Réalisé par : Charlie Perillat. Ecrit par : Charlie Perillat, Cyril Pansal (ah ben voilà, Maman Küsters et son extravagance merveilleuse). Composé : par Saxa Goth, issu d’où l’on sait si averti on est. Produit par Rideau Records et Contre Nuit. Ca suffira large, sollicité par le brestois de la liste je décide l’audition. La Tentative est loufoque, racée; elle lorgne vers La Femme et se nourrit de ses tics décisifs. Ses textures synth-pop enchantent. Comédie musicale new wave de la Dame Périllat pour son groupe Tentative, donc, La Fille Pharmacie joue la carte de la captivante étrangeté. La Fille Pharmacie (thème), céleste, attire pour débuter l’oreille, en alerte. C’est une mise en bouche, une mignardise synth étoilée que Interlude Chapitre I relaie sur une narration au corps muant. Ceci avant que Glaçon Glaçon, post-punk au féminin chanté teinté 60’s, cuivré, orné avec le gout d’un La Femme, oui encore, se mette en évidence. Dans le même temps le bizarre s’enracine, je songe tantôt à Ultra Orange pour la coloration musicale. Au fil de l’écoute, inexorablement, La Fille Pharmacie soigne son écoutant. L’extirpant, de manière salvatrice, du carcan de l’existant. Valse du Thé, à s’envoyer tasse à la amain, le rassénère d’ailleurs. Interlude Chapitre II, de chant « racontant » en motifs réitérés, itou. Dans l’élan L’Homme A La Clé, filant, insinue vigueur et allant. Et non sans brio. Le saxo troue l’horizon, au gré d’un titre-tube. Les voix s’y répondent, complices.

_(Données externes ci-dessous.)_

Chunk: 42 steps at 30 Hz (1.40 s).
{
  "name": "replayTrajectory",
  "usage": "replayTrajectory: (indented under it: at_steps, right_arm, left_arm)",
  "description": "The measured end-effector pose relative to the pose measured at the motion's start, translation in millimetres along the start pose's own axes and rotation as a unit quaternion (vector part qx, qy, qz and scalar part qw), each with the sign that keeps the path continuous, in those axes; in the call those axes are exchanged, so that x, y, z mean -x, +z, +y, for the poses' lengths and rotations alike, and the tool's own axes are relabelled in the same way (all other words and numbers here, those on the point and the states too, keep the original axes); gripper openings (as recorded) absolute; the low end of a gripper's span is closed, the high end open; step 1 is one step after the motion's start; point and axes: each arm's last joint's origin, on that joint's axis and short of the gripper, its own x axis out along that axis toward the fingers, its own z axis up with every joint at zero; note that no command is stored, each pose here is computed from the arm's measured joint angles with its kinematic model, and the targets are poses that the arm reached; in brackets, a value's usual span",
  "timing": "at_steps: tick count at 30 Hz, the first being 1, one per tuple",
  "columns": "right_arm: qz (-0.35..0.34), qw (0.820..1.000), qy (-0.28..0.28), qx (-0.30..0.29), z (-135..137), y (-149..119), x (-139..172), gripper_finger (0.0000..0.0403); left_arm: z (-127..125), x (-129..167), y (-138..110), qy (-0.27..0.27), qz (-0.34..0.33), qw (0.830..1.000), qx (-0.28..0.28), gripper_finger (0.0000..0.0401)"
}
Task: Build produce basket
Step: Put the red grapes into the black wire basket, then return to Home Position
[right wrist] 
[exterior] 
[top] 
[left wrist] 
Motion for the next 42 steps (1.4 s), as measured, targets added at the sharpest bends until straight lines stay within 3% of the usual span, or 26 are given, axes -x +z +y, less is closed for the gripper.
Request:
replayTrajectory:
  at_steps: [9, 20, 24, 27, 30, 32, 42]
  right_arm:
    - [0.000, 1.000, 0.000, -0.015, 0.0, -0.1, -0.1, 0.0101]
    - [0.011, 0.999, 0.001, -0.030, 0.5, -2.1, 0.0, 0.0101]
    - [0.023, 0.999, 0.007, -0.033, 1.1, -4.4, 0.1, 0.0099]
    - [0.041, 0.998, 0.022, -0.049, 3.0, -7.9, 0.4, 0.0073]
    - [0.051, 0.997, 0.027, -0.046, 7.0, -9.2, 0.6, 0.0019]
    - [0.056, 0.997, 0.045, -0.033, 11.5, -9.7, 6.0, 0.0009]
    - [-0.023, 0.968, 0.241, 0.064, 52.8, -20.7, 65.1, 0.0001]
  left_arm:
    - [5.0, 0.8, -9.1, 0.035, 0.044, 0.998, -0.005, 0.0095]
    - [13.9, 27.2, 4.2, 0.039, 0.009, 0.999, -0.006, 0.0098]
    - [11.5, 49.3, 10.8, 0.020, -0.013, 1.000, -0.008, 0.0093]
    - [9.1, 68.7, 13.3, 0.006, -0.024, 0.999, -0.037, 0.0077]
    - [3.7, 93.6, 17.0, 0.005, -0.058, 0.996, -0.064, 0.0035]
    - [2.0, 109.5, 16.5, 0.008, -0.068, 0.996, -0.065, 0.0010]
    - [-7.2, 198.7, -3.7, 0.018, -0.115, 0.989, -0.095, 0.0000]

La ritournelle spatiale de Valse De L’Huitre prend alors le relais, tel un manège qui ivre n’en finit plus de tourner. De valser. On voyage, avec Tentative, dans un imaginaire bienfaisant. Interlude Chapitre III nous y maintient bien sûr, que dis-je il nous y replonge tête (tourneboulée) la première. On dirait, par moments et de manière insistante, dans le mot, Maman Küsters. Si si, Cyril même. L’Amant Nu sur un Divan avec des Plumes de Goéland, alerte, post-punk décoré de notes nuageuses, de guitares excitées et de ce sax décidément libre, splendide, s’illustre et définitivement, fait de La Fille Pharmacie un must. Défaillance en Cabine l’imite, en saccades orchestrales d’une patine fatale. Stylé, barré, l’album prend racine dans l’inspiration collective, le vécu créationnel de chacun. Garçon Glaçon, dans sa Version Acoustique, l’affuble d’une nouvelle pépite à nu, vive et sans gras. Folk, dirai-je, mais maison donc sans les conventions. Enfin Défaillance en Cabine (Version instrumentale), histoire de rajouter une pincée de climatique de marque dans une série déjà loin d’en manquer, instaure un terme synth une dernière fois concluant, flottant et lyrique, jusqu’à ponctuer un opus qu’on n’a pas fini de relayer ni de replayer.